Nous, mouvements sociaux et organisations, devons stopper l’agenda anti-démocratique du G20, tout en continuant à construire des alternatives socialement justes, écologiquement soutenables et démocratiques depuis la base.

Nous exigeons :

- Un changement de modèle économique qui implique d’en finir avec le néolibéralisme et de s’orienter vers un nouveau modèle, qui recherche l’intérêt et le bien être de tous les peuples (plutôt que celui des multinationales), et qui suppose l’adoption de stratégies économiques courageuses pour créer des emplois décents, ainsi qu’une nouvelle architecture financière internationale ;

La fin des solutions de marché au changement climatique et la remise en cause de l’accord anti-démocratique de Copenhague (un recul évident par rapport au Protocole de Kyoto), ainsi que l’adoption immédiate de changements profonds dans notre système de production, de distribution et de consommation ;

La fin d’un système alimentaire mondial fondé sur la spéculation sur les prix des denrées agricoles par les multinationales de l’agro-business, et sa substitution par un système de production et de distribution alimentaire qui soutient les petits paysans et promeut la souveraineté alimentaire ;

La suspension des négociations commerciales à l’OMC et du régime de commerce et d’investissement prévu par les accords de libre-échange bilatéraux et bi-régionaux, jusqu’à l’obtention d’un nouvel accord international sur le commerce et l’investissement qui sera basé sur des objectifs de développement véritablement justes et soutenables pour tous.

Les mouvements qui luttent pour des alternatives démocratiques et la justice sociale et climatique doivent s’unir pour demander un changement réel et dénoncer le G20 qui représente une menace pour les peuples du monde et qui en est en voie de s’imposer comme lieu de la compétition pour le pouvoir au plan mondial.

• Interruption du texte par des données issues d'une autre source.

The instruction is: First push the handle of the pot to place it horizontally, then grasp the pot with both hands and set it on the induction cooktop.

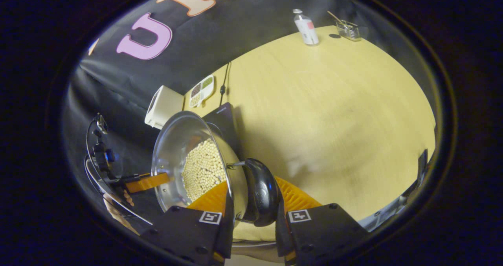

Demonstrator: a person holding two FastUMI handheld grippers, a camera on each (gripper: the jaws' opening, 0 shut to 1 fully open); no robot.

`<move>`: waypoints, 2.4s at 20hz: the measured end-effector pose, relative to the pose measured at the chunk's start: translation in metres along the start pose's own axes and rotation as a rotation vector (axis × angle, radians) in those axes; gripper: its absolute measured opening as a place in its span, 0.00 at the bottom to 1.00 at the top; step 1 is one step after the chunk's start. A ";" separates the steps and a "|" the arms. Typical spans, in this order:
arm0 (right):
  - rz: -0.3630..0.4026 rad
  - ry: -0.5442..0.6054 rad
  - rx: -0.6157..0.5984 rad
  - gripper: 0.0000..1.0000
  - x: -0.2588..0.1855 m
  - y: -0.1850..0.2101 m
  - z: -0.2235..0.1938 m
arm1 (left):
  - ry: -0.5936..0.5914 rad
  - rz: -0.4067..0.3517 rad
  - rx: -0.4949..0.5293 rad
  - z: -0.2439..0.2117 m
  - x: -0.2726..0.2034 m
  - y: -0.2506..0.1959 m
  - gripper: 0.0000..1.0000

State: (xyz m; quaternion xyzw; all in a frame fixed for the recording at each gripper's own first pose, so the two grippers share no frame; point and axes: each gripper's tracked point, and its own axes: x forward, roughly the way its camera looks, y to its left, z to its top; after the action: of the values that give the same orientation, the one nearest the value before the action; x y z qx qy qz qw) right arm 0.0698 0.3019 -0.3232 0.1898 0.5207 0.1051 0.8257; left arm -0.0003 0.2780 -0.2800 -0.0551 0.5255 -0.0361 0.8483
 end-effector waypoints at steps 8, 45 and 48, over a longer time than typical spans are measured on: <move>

Le moment de se mobiliser est venu !

Participez à la semaine d’actions populaires et collectives à Seoul, du 6 au 12 novembre 2010.

Le “Korean People’s G20 Response Action” - une coalition large de syndicats, mouvements sociaux et ONG progressistes de Corée du Sud créée pour organiser les réponses des mouvements sociaux et citoyens au G20 de Seoul – appelle les mouvements sociaux internationaux à rejoindre la Semaine d’actions populaires et collectives organisée à Seoul, du 6 au 12 novembre.
Programme indicatif de cette semaine d’action :

Cérémonies d’ouverture et de clotûre (6 et 12 novembre respectivement) 
 Le rassemblement national des travailleurs (7 novembre) 
 La Conférence Internationale des Peuples à Seoul (du 7 au 10 novembre) .
 La conférence de presse de présentation de la Déclaraion de Seoul protestant contre le G20 
 Un rassemblement populaire, suivi d’une manifestation (11 novembre)
Nous appelons les mouvements sociaux et les organisations citoyennes de par le monde à unir leurs forces en solidarité avec leurs amis et camarades coréens pendant cette semaine d’action.

Dans cette perspective, nous vous incitons vivement à :

· Envoyer des représentants pour participer aux activités prévues à Seoul pendant le sommet du G20 de novembre ;

· Organiser une/des action(s) de solidarité dans votre propre pays pour faire connaître les mobilisations qui se dérouleront à Seoul pendant ce sommet ;

· Rencontrer les responsables de vos gouvernements avant le G20 de Seoul pour leur faire entendre une voix critique, et partager les informations auxquelles vous aurez accès sur les positions et les enjeux de négociations.

TOUS A SEOUL POUR STOPPER L’AGENDA DES CORPORATIONS :

METTONS UN TERME AUX STRATEGIES DU « BUSINESS AS USUA »L ET UNISSONS NOUS POUR FAIRE CHANGER LE SYSTEME !!

Notes

[1] Les pays participant au G8 sont : Canada, États-Unis, Angleterre, France, Japon, Allemagne, Italie y la Russie.

[2] Les pays du G8 + Brésil, Argentine, l’Afrique du Sud, le Mexique, l’Arabie Saoudite, l’Australie, la Chine, la Corée du Sud, l’Inde, l’Indonésie, la Turqui et l’Union européenne.